26/09/2025
PADRES Y MADRES BLOQUEAN PREESCOLAR PORQUE LES COBRAN LA LIMPIEZA A FALTA DE CONSERJE
Padres y madres del preescolar Ita Luvi, ubicado en la colonia Valle Verde, cerraron con candado las instalaciones para que autoridades escolares contraten un conserje, ya que a ellos les piden una tarifa cada ciclo escolar para cubrir los gastos de limpieza a falta del mismo.
La reciente acción de padres y madres de familia del preescolar Ita Luvi, en la colonia Valle Verde, quienes decidieron cerrar con candado las instalaciones para exigir la contratación de un conserje, abre un debate profundo sobre la responsabilidad compartida en la educación pública.

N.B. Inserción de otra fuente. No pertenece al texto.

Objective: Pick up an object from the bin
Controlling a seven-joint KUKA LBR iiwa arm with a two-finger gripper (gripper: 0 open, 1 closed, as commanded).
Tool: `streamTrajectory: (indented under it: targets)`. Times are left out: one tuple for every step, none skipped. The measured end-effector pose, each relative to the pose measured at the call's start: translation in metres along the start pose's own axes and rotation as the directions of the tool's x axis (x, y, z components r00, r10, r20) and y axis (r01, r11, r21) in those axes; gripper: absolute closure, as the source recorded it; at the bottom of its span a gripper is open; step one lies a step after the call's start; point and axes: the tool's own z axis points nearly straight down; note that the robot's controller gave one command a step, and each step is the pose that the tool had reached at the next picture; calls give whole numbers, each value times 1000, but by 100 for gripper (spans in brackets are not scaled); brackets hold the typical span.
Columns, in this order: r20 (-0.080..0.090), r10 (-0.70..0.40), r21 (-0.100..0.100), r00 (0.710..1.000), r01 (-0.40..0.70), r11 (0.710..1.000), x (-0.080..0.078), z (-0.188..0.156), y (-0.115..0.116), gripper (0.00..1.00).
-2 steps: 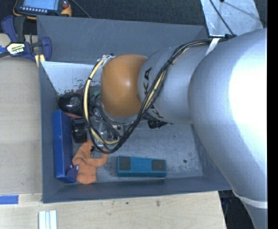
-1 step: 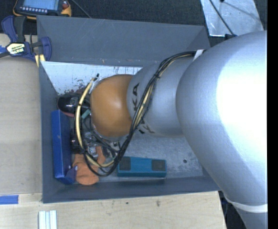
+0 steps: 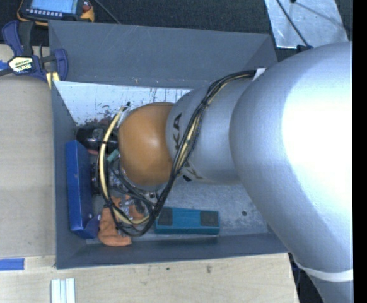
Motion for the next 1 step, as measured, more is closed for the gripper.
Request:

Por un lado, la presidencia ha reiterado que la educación es gratuita y laica, como un derecho constitucional. Y es verdad: ningún niño debería ser excluido o condicionado en su acceso a la escuela por falta de recursos económicos. Sin embargo, este principio se ha comunicado de forma incompleta, pues aunque no se cobre inscripción ni colegiaturas, existen insumos básicos para el funcionamiento de las escuelas —limpieza, mantenimiento, seguridad, material didáctico— que no siempre son cubiertos por el gobierno.
Aquí radica una llamada de atención al Estado: no basta con garantizar el acceso a la educación en términos legales, también debe asegurarse que los planteles estén en condiciones dignas para recibir a los niños. Dotar de personal suficiente, abastecer con materiales de limpieza y realizar auditorías periódicas sería un paso hacia la coherencia entre el discurso político y la realidad de las escuelas. Una escuela sin conserje ni mantenimiento no es verdaderamente gratuita, porque obliga a las familias a cubrir lo que el sistema no resuelve.
Por otro lado, la responsabilidad de madres y padres no puede quedar en segundo plano. Si bien es cierto que exigir condiciones adecuadas es legítimo, bloquear una escuela afecta directamente a quienes deberían ser los principales beneficiados: los propios hijos. Además, la falta de empatía, de organización y de valores comunitarios lleva a que las demandas se traduzcan en conflictos en lugar de soluciones. En muchos casos, el pago de una cuota mínima para limpieza no es un “cobro indebido”, sino una forma de corresponsabilidad.
En conclusión, el caso del preescolar Ita Luvi es el reflejo de un dilema mayor:
El gobierno debe asumir la escuela como una institución que requiere inversión constante y gestión empresarial, más allá de discursos políticos.
Los padres deben reconocer que, aunque la educación es un derecho, también implica deberes de cooperación y respeto hacia la comunidad escolar.
La educación pública es gratuita en teoría, pero en la práctica requiere del compromiso de todos: Estado, directivos, docentes y familias. La pregunta clave es: ¿queremos una educación digna solo como promesa política, o estamos dispuestos a trabajar en conjunto para construirla?